▶ [Problem to work on]: Report every line of the listing below in which the string "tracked" appears.

▶ [Dataset extract]:
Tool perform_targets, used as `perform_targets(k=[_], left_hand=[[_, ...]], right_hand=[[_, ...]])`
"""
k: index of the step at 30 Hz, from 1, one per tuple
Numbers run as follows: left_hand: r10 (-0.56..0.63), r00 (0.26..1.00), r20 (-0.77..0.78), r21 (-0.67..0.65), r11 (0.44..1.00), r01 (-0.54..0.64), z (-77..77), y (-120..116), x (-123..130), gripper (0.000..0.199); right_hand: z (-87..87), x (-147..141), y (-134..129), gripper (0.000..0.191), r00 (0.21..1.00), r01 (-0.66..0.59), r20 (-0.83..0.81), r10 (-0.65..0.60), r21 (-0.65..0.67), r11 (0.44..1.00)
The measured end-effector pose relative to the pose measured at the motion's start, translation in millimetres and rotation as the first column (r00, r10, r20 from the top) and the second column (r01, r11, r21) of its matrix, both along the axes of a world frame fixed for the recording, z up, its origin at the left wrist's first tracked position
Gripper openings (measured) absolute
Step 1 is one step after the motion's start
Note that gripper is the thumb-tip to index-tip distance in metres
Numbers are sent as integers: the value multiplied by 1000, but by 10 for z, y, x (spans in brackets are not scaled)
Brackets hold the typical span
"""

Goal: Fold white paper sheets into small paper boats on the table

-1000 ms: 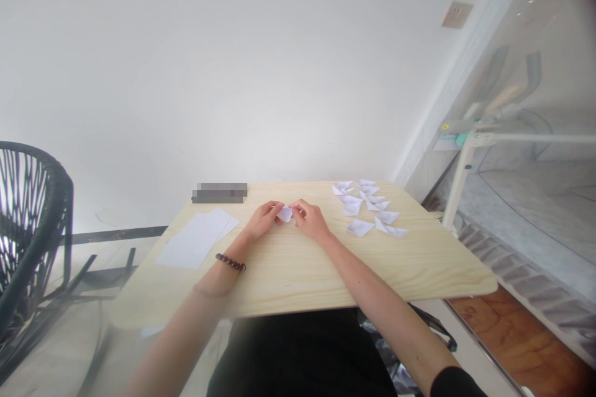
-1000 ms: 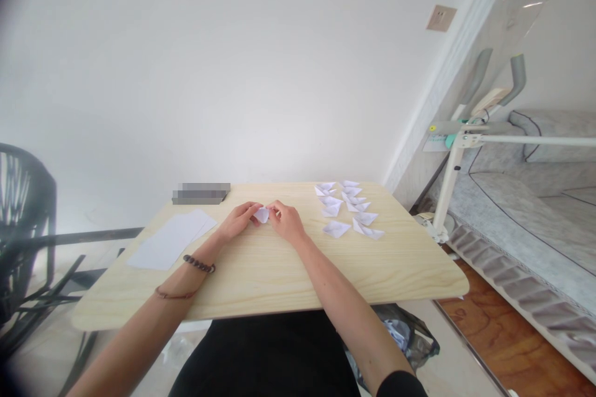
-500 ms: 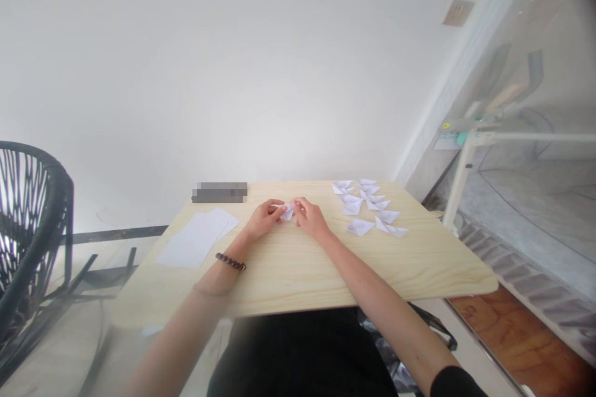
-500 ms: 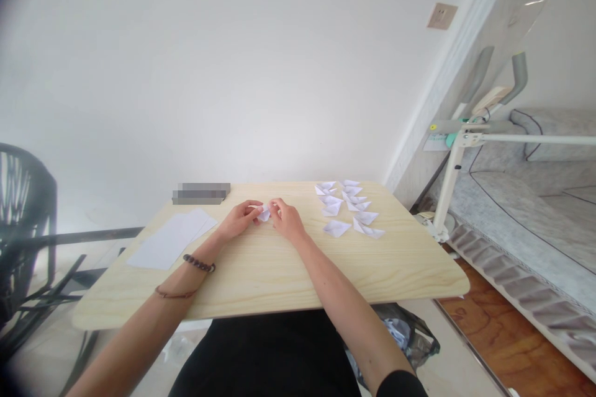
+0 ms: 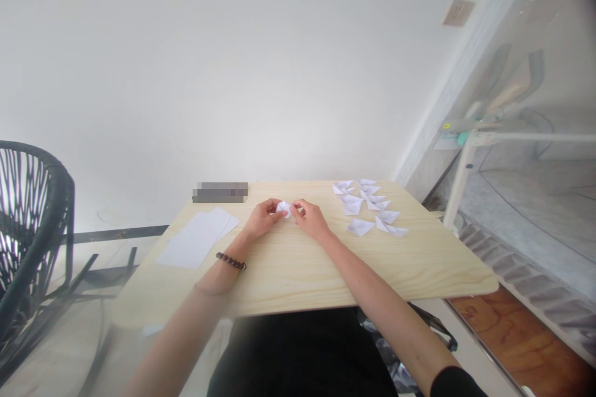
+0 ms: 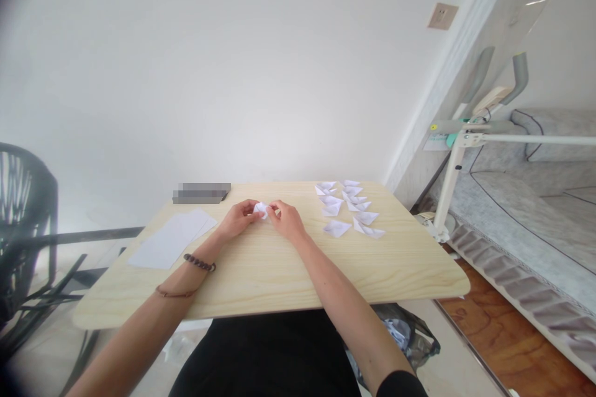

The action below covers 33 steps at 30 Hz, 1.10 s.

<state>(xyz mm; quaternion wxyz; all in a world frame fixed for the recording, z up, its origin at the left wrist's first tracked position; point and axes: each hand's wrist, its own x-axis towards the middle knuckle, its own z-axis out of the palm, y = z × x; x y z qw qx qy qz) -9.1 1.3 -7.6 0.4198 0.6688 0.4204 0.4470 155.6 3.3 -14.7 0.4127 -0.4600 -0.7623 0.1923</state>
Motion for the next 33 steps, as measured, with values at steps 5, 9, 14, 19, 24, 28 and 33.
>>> perform_targets(k=[5,9,14,19,24,28,33], left_hand=[[-2,1000,19,-37,999,3,39,-17,-5,44],[21,998,53,-51,999,-18,21,4,-4,44],[55,995,83,-54,997,-51,-3,23,0,46],[65,997,34,-40,997,-64,4,19,-14,46],[33,999,28,-25,999,-32,8,8,-26,42],[-10,998,62,-23,1000,12,10,0,-17,36],[-43,992,120,-56,997,50,-15,21,-2,35]], right_hand=[[3,4,2,23,1000,-6,-5,5,-8,1000],[10,8,-2,24,999,-44,-18,44,-10,999],[7,10,3,25,997,-60,-43,58,-28,998],[3,13,5,23,996,-68,-58,66,-35,997],[-1,9,3,21,994,-81,-70,78,-48,996],[-1,10,0,22,991,-105,-84,100,-58,993],[-10,14,5,22,987,-131,-98,125,-52,990]])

▶ [Answer box]:
The measured end-effector pose relative to the pose measured at the motion's start, translation in millimetres and rotation as the first column (r00, r10, r20 from the top) and the second column (r01, r11, r21) of its matrix, both along the axes of a world frame fixed for the recording, z up, its origin at the left wrist's first tracked position
<state>(xyz mm; quaternion wxyz; all in a world frame fixed for the recording, z up, its origin at the left wrist's first tracked position; point and axes: each hand's wrist, its own x-axis towards the middle knuckle, its own z-axis out of the palm, y = z × x; x y z qw qx qy qz) -9.1 1.3 -7.6 0.4198 0.6688 0.4204 0.4470 155.6 3.3 -14.7 0.4127 -0.4600 -0.7623 0.1923</state>

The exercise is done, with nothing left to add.